→ **Raw data**:
"""

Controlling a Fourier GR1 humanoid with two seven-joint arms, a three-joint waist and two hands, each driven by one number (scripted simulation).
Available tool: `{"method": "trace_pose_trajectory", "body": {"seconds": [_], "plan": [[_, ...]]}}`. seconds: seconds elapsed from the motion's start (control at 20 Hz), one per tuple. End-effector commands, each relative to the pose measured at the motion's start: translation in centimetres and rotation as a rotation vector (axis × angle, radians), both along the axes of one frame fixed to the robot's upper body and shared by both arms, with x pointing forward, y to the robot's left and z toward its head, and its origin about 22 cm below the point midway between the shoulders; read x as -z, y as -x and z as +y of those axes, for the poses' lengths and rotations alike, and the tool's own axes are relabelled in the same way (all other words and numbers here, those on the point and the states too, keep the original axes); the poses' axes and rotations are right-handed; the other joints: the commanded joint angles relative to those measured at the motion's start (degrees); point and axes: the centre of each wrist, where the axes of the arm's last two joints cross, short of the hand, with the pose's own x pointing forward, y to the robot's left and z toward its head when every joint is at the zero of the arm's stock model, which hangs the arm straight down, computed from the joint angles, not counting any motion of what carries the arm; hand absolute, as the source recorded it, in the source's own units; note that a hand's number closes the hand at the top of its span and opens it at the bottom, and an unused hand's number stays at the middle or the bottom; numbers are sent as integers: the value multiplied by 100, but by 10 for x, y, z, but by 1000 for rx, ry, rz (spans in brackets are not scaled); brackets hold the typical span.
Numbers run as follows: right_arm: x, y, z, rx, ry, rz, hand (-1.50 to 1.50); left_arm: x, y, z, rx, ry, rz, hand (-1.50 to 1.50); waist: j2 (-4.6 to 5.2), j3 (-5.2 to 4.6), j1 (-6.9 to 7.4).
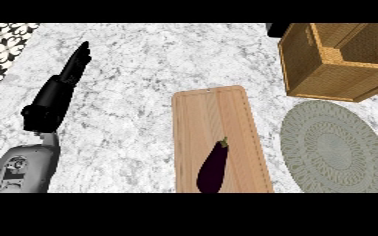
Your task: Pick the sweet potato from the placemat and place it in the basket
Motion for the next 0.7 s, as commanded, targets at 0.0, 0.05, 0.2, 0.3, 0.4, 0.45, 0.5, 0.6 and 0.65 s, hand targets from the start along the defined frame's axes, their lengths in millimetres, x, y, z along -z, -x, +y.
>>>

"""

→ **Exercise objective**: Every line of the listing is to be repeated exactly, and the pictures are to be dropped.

→ **Your solution**:
Controlling a Fourier GR1 humanoid with two seven-joint arms, a three-joint waist and two hands, each driven by one number (scripted simulation).
Available tool: `{"method": "trace_pose_trajectory", "body": {"seconds": [_], "plan": [[_, ...]]}}`. seconds: seconds elapsed from the motion's start (control at 20 Hz), one per tuple. End-effector commands, each relative to the pose measured at the motion's start: translation in centimetres and rotation as a rotation vector (axis × angle, radians), both along the axes of one frame fixed to the robot's upper body and shared by both arms, with x pointing forward, y to the robot's left and z toward its head, and its origin about 22 cm below the point midway between the shoulders; read x as -z, y as -x and z as +y of those axes, for the poses' lengths and rotations alike, and the tool's own axes are relabelled in the same way (all other words and numbers here, those on the point and the states too, keep the original axes); the poses' axes and rotations are right-handed; the other joints: the commanded joint angles relative to those measured at the motion's start (degrees); point and axes: the centre of each wrist, where the axes of the arm's last two joints cross, short of the hand, with the pose's own x pointing forward, y to the robot's left and z toward its head when every joint is at the zero of the arm's stock model, which hangs the arm straight down, computed from the joint angles, not counting any motion of what carries the arm; hand absolute, as the source recorded it, in the source's own units; note that a hand's number closes the hand at the top of its span and opens it at the bottom, and an unused hand's number stays at the middle or the bottom; numbers are sent as integers: the value multiplied by 100, but by 10 for x, y, z, but by 1000 for rx, ry, rz (spans in brackets are not scaled); brackets hold the typical span.
Numbers run as follows: right_arm: x, y, z, rx, ry, rz, hand (-1.50 to 1.50); left_arm: x, y, z, rx, ry, rz, hand (-1.50 to 1.50); waist: j2 (-4.6 to 5.2), j3 (-5.2 to 4.6), j1 (-6.9 to 7.4).
Your task: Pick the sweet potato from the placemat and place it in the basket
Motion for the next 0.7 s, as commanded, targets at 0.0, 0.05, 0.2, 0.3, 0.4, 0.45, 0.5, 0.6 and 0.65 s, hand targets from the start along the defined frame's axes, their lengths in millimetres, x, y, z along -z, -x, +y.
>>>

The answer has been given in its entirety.